I learned that the Autotech method is different from the TT. It manages the diff regulator coil current directly. It inserts itself in place of the ECU control at WOT above a certain RPM and delivers a specific current (depending on the engine and level of mods this can be set to a fixed value between 15 and 23ma) which is much higher than the stock 10-13ma.
A little theory. The ECU richens the fuel mixture by decreasing the pressure of fuel that is in the fuel distributor lower chamber - on the bottom side of diaphrams in the fuel distributor and this increased difference in pressure between the injection fuel on the other side (upper chamber) of the diaphram increases flow from the metering slots of the control plunger. It decreases the diff pressure by increasing the differential pressure regulator coil current, which in turn reduces flow into the lower part of the fuel distributor. 
The thing that took me a little while to realize is that when you change the idle CO current, you are not "really" setting richness so long as the ECU is managing things by reading the O2 sensor and is not out of its current range to move the diff pressure regulator coil. If you attempt to increase richmess with the adjustment that moves the control plunger, the ECU will reduce regulator current to compensate. So something like stasis is maintained. However the ECU doesnt manage fuel with the O2 sensor at WOT. It supplies predetermined current to the diff regulator coil. So reducing the idle current thru the CO adjustment will increase WOT richmness by roughly the amount you moved the current from the nominal. e.g. if 10ma is normal at idle, going to 5ma will result in the ECU and distributor operating at about the equivilant of 16ma at WOT (it will still read 11ma on the meter but the offset of the metering plunger is the same as it would be with 16ma from the ECU under nominal adjustments).
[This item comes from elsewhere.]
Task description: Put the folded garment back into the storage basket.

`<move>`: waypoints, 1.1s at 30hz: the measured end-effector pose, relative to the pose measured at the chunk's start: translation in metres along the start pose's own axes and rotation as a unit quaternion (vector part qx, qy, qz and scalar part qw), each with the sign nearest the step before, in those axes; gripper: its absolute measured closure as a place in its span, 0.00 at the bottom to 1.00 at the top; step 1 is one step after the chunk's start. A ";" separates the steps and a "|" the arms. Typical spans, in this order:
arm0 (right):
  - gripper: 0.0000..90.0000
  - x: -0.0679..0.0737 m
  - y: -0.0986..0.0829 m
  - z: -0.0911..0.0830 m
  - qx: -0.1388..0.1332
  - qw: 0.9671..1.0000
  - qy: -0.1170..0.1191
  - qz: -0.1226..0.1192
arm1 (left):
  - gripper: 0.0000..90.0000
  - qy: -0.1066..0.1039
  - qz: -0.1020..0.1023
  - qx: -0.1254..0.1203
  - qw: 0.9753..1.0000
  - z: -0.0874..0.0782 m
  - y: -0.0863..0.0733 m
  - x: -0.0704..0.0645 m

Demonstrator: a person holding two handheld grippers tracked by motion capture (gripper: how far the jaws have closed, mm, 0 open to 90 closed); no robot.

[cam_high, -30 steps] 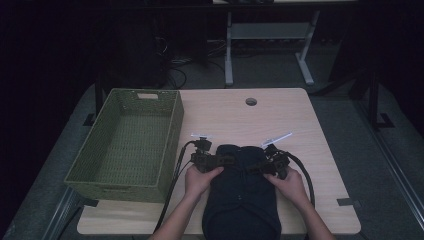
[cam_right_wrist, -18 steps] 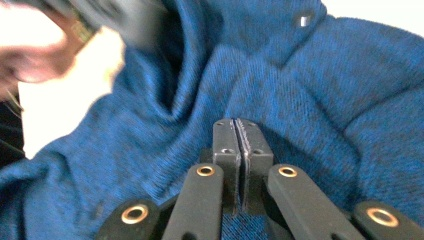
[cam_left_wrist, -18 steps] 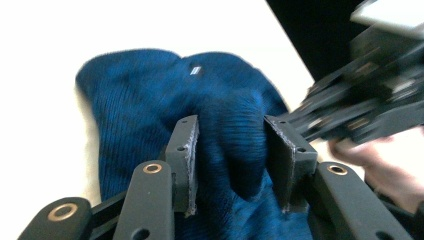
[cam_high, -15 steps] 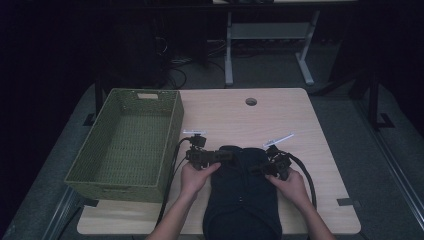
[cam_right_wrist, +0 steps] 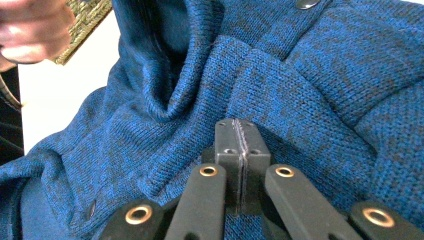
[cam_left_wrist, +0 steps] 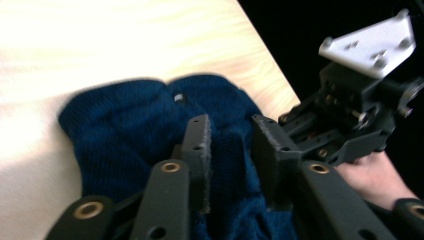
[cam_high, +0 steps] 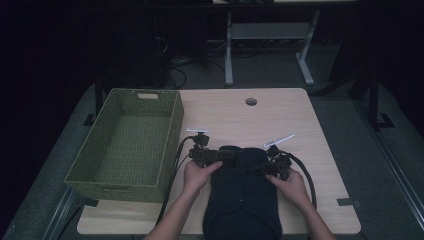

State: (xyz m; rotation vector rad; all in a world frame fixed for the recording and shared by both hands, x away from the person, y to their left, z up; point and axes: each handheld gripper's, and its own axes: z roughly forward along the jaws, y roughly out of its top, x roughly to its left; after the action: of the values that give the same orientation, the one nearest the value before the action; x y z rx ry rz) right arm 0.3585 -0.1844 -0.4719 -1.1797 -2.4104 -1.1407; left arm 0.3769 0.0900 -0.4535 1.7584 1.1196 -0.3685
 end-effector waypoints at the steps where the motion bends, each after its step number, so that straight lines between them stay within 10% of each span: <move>1: 0.98 0.000 0.000 0.000 0.000 1.000 0.001 0.000 | 0.80 0.004 -0.001 0.010 1.000 0.002 -0.002 0.001; 18: 0.95 0.001 0.004 -0.004 -0.007 1.000 0.012 0.002 | 0.83 0.030 -0.014 0.031 0.999 0.009 -0.017 0.011; 33: 0.79 -0.024 0.016 -0.045 -0.051 0.996 -0.039 0.057 | 0.73 0.048 -0.016 -0.023 0.998 -0.016 0.009 0.011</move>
State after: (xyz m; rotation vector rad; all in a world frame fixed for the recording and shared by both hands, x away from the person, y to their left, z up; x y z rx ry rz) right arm 0.3809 -0.2250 -0.4447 -1.3977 -2.3302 -1.2175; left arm 0.3863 0.1090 -0.4484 1.7356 1.2155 -0.2772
When I said "really" in the first sentence I meant that the ECU will still be able to control CO using the rich/lean/rich/lean approach it uses. However the "operating point" around which it moves is shifted so it will tend to be a little richer at times at idle and part throttle but not hugely - maybe enough to fail emissions though since emissions are very sensitive to very slight changes in A:F. 
Back to my story. I am running with the CO or "richness" adjustment set to read about 6ma at idle versus 10ma in the Bentley. This does seem to be slightly richer than stock at idle and part throttle and is needed to keep the engine happy with the ignition and cam timing I am running (if I go back to the stock 10ma the throttle response is poor). Anyway the ECU is managing CO based on the O2 sensor at idle and part throttle so this in theory doesnt correspond to a hugely "rich" setting while under dynamic ECU control...It is a little rich as I mentioned above about shifting the "operating point". Anyway what does happen at WOT is the ECU jumps to its preprogrammed 10ma-13ma (10 at lower RPMs), which is normal, but the fuel distributor is operating like it is at 15-18ma. with a lower pressure. Then at 3500RPM my enrichment module is switched in and with 2k0 ohms in place of the temp sensor, the ECU sets the diff press regulator current to 24ma. This, based on my guestimates (using the 02 sensor which read .9 around 4000RPM at WOT), puts the A:F just about where it was adjusted on the dyno when we had set the idle current below 0ma. I have more range than 24ma with this approach but will need to do some more time on the dyno to determine more precisely where the peak power setting should be.

_Modified by wclark at 1:05 PM 10-4-2005_


_Modified by wclark at 10:12 AM 10-5-2005_


----------